Sovyet Sosyalist Cumhuriyetler Birliği’nin 1 Eylül Dünya Barış Günü mü, yoksa Birleşmiş Milletler'in 21 Eylül'ü mü? En iyisi biz size 10 Aralık Dünya İnsan Hakları Günü'nden verelim.. De hadi canım içlerinden birini seçin, seçemediyseniz size biraz yardımcı olayım. De hadi buyrun aşağıya:

Naziler Polonya'ya girdi, takvim 1 Eylül 1939'u gösteriyordu, Naziler'in terbiyesizliği haddini aşmış ve 2. Dünya savaşı başlamış bulunmaktaydı. 2. Dünya savaşında neler olmadı ki, en büyük felaketi yaşayan ülke ise Japonya oldu. Derken bu savaşın başladığı 1 Eylül günü, Dünya Barış Günü olarak kutlanmaya başlandı; birileri ya insanlıkla dalga geçiyordu ya da iyi niyetli ve çok zeki birileri burda ciddi bir ironi oluşturuyordu. Ancak. İyi niyetli olduğu kadar da zeki olan insanların ne 1 Eylül'deki Savaşta, ne de 1 Eylül'de kutlanmaya başlanan Barış’ta pay sahibi olduğunu pek düşünmüyorum, samimiyetimde yalanım varsa ekmek su çarpsın..

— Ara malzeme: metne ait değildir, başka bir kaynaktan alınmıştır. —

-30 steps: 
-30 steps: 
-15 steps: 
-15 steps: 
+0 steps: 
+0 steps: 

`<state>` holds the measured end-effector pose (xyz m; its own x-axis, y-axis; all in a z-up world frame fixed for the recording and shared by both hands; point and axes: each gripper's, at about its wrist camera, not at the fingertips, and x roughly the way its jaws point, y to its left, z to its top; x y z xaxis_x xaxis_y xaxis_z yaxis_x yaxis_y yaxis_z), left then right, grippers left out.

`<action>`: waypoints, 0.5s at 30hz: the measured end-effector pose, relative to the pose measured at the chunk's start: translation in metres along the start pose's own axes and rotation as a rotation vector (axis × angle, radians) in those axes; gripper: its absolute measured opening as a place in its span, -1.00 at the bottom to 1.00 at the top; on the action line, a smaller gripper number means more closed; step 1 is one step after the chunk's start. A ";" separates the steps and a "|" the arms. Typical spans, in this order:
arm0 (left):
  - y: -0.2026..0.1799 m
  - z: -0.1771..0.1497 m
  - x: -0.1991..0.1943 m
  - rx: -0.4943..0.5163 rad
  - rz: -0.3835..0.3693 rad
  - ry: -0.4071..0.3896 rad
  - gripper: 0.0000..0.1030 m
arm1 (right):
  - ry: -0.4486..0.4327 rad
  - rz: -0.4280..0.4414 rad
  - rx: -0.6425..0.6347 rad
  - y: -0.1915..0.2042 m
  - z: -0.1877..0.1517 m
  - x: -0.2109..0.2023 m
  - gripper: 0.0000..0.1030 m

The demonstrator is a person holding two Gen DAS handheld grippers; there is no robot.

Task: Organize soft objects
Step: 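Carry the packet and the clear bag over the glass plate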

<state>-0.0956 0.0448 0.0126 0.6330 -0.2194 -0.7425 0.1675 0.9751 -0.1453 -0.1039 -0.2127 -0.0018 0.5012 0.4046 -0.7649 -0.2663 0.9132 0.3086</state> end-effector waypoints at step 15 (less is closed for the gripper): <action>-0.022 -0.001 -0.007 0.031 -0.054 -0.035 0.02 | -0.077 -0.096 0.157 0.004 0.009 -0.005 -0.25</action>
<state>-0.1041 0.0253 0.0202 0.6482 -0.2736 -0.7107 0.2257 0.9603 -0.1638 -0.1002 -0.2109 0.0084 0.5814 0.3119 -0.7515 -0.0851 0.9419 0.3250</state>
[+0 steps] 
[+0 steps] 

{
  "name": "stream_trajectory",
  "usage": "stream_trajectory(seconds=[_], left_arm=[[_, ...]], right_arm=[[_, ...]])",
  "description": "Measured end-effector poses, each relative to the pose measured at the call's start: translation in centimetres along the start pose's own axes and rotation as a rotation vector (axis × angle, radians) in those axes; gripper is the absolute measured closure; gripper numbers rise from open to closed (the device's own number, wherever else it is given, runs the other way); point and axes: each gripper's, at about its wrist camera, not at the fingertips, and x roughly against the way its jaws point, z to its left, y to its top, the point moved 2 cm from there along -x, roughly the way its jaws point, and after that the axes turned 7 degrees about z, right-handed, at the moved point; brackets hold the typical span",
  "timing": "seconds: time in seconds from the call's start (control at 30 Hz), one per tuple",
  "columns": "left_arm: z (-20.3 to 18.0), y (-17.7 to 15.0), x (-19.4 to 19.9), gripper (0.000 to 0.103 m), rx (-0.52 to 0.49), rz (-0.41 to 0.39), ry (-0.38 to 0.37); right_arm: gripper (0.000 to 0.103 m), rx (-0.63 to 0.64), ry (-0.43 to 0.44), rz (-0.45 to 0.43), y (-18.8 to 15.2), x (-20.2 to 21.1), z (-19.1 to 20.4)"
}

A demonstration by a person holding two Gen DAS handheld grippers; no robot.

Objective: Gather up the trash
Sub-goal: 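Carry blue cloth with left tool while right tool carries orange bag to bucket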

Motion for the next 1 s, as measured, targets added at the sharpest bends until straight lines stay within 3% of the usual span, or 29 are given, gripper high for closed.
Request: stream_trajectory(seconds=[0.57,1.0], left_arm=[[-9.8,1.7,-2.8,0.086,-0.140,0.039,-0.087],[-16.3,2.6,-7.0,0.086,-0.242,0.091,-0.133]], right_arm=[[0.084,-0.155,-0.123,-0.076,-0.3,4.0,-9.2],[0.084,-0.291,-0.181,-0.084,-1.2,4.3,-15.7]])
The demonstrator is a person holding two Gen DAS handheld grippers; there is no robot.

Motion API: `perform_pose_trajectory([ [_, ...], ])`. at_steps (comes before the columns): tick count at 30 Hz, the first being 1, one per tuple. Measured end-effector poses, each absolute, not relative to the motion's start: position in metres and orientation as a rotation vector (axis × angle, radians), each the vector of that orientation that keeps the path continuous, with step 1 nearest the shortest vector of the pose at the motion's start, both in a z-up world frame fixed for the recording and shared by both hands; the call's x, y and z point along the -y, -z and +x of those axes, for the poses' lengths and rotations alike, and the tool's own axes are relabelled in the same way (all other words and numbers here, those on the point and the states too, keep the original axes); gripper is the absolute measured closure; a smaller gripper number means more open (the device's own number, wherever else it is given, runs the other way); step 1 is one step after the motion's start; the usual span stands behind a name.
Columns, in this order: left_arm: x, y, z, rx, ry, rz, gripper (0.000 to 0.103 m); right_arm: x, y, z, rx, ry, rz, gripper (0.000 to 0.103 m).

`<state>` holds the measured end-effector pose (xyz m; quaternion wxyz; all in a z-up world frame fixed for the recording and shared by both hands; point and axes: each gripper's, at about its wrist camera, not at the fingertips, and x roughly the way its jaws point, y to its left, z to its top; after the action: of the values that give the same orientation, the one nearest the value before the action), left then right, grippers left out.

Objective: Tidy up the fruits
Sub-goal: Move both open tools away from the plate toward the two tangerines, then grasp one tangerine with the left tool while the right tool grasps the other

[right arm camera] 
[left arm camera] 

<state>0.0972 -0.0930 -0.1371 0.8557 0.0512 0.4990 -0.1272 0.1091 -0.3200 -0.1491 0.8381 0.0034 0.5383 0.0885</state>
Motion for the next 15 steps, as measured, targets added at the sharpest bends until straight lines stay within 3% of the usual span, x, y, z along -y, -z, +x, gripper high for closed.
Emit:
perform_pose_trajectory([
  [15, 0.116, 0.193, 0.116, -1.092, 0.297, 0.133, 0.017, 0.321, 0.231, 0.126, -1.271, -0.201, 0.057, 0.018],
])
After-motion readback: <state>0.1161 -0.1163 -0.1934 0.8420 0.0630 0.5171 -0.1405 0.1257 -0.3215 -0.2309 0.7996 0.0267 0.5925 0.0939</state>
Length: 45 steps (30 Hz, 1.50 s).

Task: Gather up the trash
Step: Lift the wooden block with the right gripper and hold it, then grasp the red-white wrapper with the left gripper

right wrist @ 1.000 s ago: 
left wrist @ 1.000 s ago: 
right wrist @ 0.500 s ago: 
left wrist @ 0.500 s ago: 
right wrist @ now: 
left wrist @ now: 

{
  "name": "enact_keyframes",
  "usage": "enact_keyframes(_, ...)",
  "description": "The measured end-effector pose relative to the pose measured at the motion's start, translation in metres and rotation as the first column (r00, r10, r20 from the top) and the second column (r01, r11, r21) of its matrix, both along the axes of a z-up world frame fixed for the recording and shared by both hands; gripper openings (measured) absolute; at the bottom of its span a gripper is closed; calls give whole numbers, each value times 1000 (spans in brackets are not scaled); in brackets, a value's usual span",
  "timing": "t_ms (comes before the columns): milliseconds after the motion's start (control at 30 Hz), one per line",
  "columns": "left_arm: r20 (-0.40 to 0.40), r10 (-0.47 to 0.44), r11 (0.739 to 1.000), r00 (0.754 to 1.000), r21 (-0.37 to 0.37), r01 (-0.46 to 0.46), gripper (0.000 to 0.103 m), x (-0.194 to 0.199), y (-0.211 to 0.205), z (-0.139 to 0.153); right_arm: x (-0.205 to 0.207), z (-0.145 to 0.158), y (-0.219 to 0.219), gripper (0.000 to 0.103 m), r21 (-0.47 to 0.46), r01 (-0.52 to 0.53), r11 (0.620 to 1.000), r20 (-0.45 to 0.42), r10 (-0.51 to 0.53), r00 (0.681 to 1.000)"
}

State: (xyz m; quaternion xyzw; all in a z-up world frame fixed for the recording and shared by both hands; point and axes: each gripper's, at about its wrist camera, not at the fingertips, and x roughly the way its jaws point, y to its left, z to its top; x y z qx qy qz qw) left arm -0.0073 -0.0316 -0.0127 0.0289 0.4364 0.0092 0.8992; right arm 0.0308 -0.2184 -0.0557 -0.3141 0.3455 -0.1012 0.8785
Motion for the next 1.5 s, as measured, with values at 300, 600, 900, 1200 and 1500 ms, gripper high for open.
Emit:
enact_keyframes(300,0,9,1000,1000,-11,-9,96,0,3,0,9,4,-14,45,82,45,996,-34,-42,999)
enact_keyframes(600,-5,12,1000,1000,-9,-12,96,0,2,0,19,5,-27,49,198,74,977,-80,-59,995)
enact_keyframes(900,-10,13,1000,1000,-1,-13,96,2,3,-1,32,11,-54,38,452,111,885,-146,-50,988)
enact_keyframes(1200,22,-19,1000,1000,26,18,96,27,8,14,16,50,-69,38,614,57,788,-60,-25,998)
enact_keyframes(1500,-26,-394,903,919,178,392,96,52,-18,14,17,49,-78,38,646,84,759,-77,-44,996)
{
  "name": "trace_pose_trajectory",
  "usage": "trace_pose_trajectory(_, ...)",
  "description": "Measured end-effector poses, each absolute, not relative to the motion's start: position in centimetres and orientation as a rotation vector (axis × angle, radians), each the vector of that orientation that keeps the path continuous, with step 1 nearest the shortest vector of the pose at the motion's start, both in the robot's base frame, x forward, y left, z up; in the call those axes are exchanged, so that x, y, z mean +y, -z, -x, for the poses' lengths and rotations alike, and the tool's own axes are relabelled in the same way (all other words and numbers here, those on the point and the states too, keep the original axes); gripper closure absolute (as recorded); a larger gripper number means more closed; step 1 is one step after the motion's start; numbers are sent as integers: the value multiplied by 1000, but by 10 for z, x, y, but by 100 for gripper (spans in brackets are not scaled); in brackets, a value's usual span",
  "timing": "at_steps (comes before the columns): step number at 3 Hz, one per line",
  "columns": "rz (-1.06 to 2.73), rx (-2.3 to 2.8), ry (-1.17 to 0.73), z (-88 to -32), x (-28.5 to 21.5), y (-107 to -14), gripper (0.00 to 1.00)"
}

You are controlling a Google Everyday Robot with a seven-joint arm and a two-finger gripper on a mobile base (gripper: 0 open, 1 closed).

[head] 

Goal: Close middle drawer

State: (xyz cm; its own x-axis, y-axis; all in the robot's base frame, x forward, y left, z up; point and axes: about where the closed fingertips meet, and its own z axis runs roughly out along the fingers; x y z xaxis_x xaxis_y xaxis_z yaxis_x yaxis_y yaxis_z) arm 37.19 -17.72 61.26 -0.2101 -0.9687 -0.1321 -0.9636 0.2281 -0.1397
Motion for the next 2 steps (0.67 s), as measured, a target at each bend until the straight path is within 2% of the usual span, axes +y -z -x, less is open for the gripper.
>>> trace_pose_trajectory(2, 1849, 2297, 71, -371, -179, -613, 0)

Derken bütün dünya 1 Eylül'de birbirinin serçe parmağına girip, en ortak olan oyun 'Şemamê' olduğu için, Şemamê oynamaya başladı. Ne zaman takvim 1 Eylül'ü gösterse davulcunun başı havaya, karnına hava dolduran zurnacın başı ise yere döndü.

İkinci Dünya Savaşı sıralarında büyük mü büyük ulu devletler birbirlerini görüp beğendiler, bunlara ABD ve Sovyetler de dahildir, dediler ki Amerika'nın çekirdek olacağı sevimli bir örgüt kuralım. Sovyetler burun kıvırsa da 'Bir şey olmaz be, ne olacak oğlum' dedikten sonra o da razı oldu. İçlerine de birkaç gariban ülke katıp heterojenleşecek ve bütün dünyada barışın bekçiliği için mesai yapacaklardı. Allah onlara zeval vermesin, örgütlerini kurup, yapacaklarını da yaptılar..

Örgütün Adı: Birleşmiş Milletler..

Dünyada birçok şubesi olan bu örgütün karargâhını da bizim köylü Misto'nun deyimiyle 'Niyorki'de' kurdular, anlayacağınız 'Newyork' örgütün ana şubesi oldu. Madem örgütleri vardı, o zaman Dünya İnsan Hakları Evrensel Bildirgesi’ni hazırlamalarında bir sıkıntı yoktu. Dünya İnsan Hakları Günü kutlamaları da bu şekilde başlamış oldu. Böyle güzel şeyler zaten modaydı, neden mi? Alman Anayasası’ndaki ilk madde aşağı yukarı şuydu: 'İnsan Onuru Mühimdir..' İnsan Onuru için anayasalarında 1. sıra protokol hazırlayan o Naziler'den neleri eksikti?

Dünya dediğin bir fakirhane değil de koca bir pansiyondu ve pansiyonun sahibi olan kocakarılar da bunlardı.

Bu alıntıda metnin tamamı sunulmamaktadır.